Repeat the data that follows in full. Do not include the pictures.

★ ★ ★ ★

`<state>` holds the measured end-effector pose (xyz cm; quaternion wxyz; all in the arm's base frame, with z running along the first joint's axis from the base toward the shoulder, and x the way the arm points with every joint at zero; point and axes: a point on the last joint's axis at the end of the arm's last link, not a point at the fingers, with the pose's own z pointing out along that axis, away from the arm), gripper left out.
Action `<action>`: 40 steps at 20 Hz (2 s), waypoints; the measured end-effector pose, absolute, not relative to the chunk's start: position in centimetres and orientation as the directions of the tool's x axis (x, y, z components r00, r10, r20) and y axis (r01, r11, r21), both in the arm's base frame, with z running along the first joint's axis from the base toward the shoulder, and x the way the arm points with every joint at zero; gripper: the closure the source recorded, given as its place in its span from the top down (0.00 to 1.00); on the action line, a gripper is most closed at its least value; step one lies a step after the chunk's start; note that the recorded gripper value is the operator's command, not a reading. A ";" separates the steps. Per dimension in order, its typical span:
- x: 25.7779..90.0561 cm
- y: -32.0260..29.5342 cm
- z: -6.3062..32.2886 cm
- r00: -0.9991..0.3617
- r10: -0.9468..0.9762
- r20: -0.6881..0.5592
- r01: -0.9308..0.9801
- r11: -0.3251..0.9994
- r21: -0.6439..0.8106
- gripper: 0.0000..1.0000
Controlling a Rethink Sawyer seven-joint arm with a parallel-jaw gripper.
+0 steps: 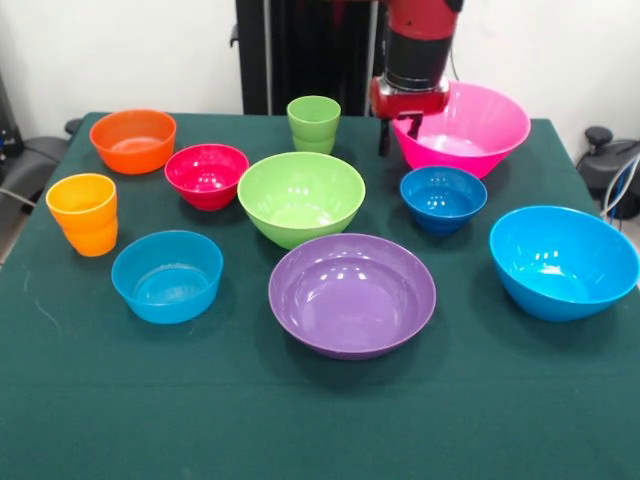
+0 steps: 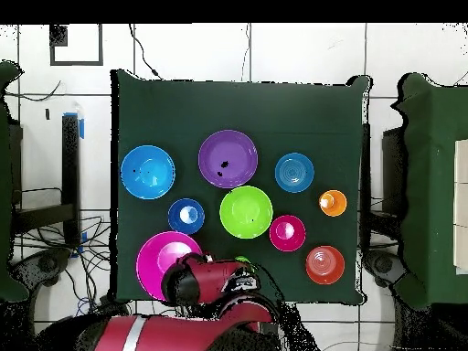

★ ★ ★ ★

● Answer to this task
`<state>` holds the measured end-effector pose (xyz cm; quaternion wxyz; all in the arm's base frame, with z running along the first joint's axis from the base toward the shoulder, and x the way the arm points with every joint at zero; point and axes: a point on the last joint's axis at the end of the arm's last link, not a point at the fingers, with the pose's own z pointing out along that axis, away from the arm), gripper left out.
Action `<action>`: 40 steps at 20 Hz (2 s), waypoints; the measured end-effector pose, absolute, not relative to the chunk's start: position in centimetres and orientation as the directions of the tool's x axis (x, y, z components r00, r10, r20) and y axis (r01, r11, r21), both in the arm's base frame, with z running along the first joint's axis from the base toward the shoulder, and x the way the arm points with every joint at zero; gripper: the closure the source recorded, given as its place in its span from the top down (0.00 to 1.00); on the action line, a gripper is most closed at its least value; step one lies a step after the chunk's start; note that the recorded gripper value is the operator's command, not a reading. A ";" separates the steps. Per dimension in order, its typical span:
- x: 25.7779..90.0561 cm
- y: -32.0260..29.5342 cm
- z: -6.3062..32.2886 cm
- r00: -0.9991..0.3617
- r10: -0.9468..0.9762
- r20: -0.6881..0.5592
- r01: -0.9308..0.9801
- r11: -0.3251..0.9994
- r21: -0.6439..0.8106
- gripper: 0.0000..1.0000
Controlling a Rethink Sawyer seven-joint arm with a parallel-jaw gripper.
+0 steps: 
+0 steps: 

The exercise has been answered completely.